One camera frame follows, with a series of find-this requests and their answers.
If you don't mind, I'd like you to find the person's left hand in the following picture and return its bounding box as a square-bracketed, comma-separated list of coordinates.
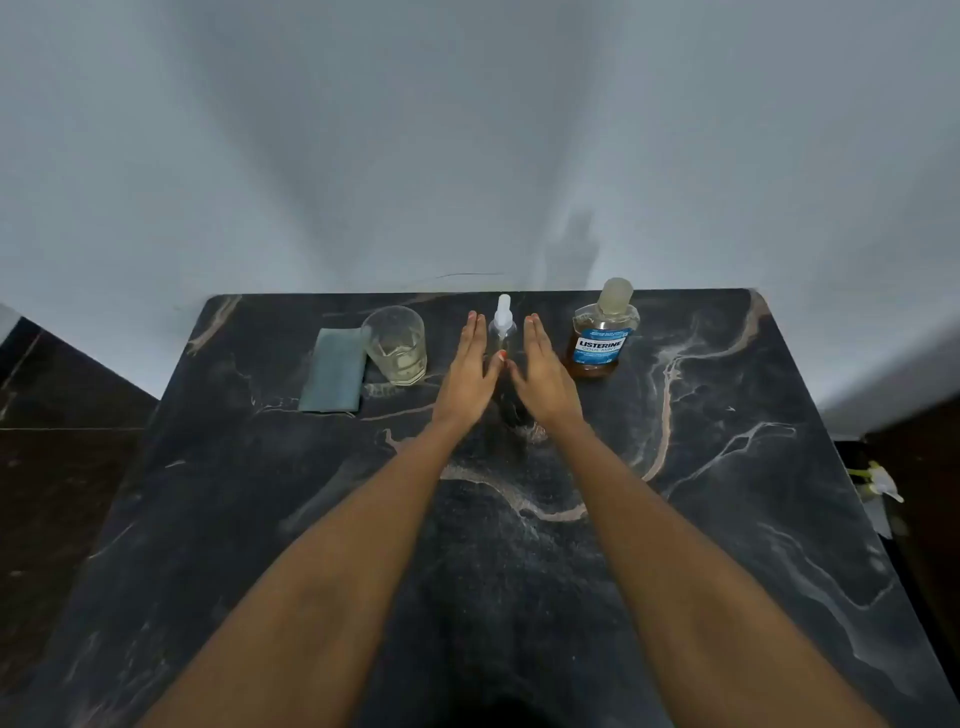
[431, 310, 508, 438]

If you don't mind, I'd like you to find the person's right hand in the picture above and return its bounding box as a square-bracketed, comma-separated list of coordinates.
[506, 313, 587, 435]

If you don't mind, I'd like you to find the small clear pump bottle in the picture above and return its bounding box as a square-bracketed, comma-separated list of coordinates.
[487, 323, 519, 378]

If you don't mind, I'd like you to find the mouthwash bottle with blue label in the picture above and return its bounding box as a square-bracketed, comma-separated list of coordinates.
[563, 302, 642, 382]

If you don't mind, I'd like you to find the translucent mouthwash bottle cap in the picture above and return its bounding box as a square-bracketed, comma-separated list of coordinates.
[597, 277, 636, 316]

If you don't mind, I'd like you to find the person's left forearm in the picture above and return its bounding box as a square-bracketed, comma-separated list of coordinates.
[138, 419, 463, 728]

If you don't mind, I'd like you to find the person's right forearm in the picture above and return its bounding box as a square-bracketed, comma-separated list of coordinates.
[553, 418, 894, 728]

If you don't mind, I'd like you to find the trigger spray bottle, yellow nozzle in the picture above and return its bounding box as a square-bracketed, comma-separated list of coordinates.
[845, 461, 906, 541]

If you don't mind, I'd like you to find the clear drinking glass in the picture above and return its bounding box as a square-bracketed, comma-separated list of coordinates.
[360, 305, 429, 388]

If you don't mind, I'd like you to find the grey-blue folded cloth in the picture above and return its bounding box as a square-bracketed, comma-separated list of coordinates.
[298, 327, 370, 415]

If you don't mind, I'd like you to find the black marble table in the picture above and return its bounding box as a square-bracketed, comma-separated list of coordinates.
[14, 288, 960, 728]

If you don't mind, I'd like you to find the dark wooden cabinet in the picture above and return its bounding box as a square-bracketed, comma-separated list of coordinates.
[862, 393, 960, 669]

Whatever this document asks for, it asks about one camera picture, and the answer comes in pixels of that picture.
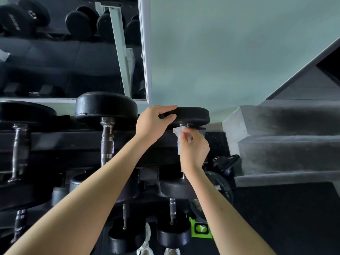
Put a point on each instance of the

· · ·

• _TASK INSTRUCTIONS_:
Every line of the material above should be repeated exactly, except for the pictures.

• _REPLY TO THE TASK_:
One camera frame follows, with a series of find-this requests and their answers.
If you don't mind, I'd like you to find the person's left hand in the following picture and return its bounding box as a square-bracketed, comma-separated list of coordinates.
[431, 310, 508, 438]

If you don't mind, I'd like you to find the person's right hand in the picture above and return its bounding box as a square-bracketed, comma-separated list of coordinates.
[506, 313, 587, 435]

If you don't mind, I'd like you to find the small clear pump bottle in the picture above and return its bounding box as a square-bracketed, comma-separated list of coordinates.
[487, 323, 519, 378]

If you don't mind, I'd like you to find the mouthwash bottle with blue label in the picture above and return its bounding box as a square-bracketed, comma-separated list of coordinates.
[563, 302, 642, 382]

If you don't mind, I'd like you to find the translucent mouthwash bottle cap in the picture above and return its bounding box as a square-bracketed, comma-separated list of coordinates.
[597, 277, 636, 316]

If you don't mind, I'd like you to find the person's left forearm in the picture above and return its bounding box as a square-bracketed, comma-separated list of coordinates.
[138, 419, 463, 728]

If you don't mind, I'd like you to find the person's right forearm in the picture above and return its bounding box as a square-bracketed, comma-separated list of coordinates.
[553, 418, 894, 728]

If you don't mind, I'd like you to find the trigger spray bottle, yellow nozzle in the picture above and return its bounding box as a square-bracketed, comma-separated list of coordinates.
[845, 461, 906, 541]

If you don't mind, I'd like you to find the clear drinking glass in the picture above and return its bounding box as a square-bracketed, comma-separated list of coordinates.
[360, 305, 429, 388]

If you don't mind, I'd like you to find the grey-blue folded cloth in the picture above and return its bounding box as a square-bracketed, comma-separated list of coordinates.
[298, 327, 370, 415]

If you don't mind, I'd like you to find the black marble table in the picture above and return its bounding box as a square-bracketed, comma-separated list of coordinates.
[14, 288, 960, 728]

If you don't mind, I'd like you to find the dark wooden cabinet in the picture above and return its bounding box as a square-bracketed, comma-separated list of coordinates.
[862, 393, 960, 669]

Whatever this document asks for, it asks about one camera picture, and the answer comes in pixels of that picture.
Put a point on each instance of the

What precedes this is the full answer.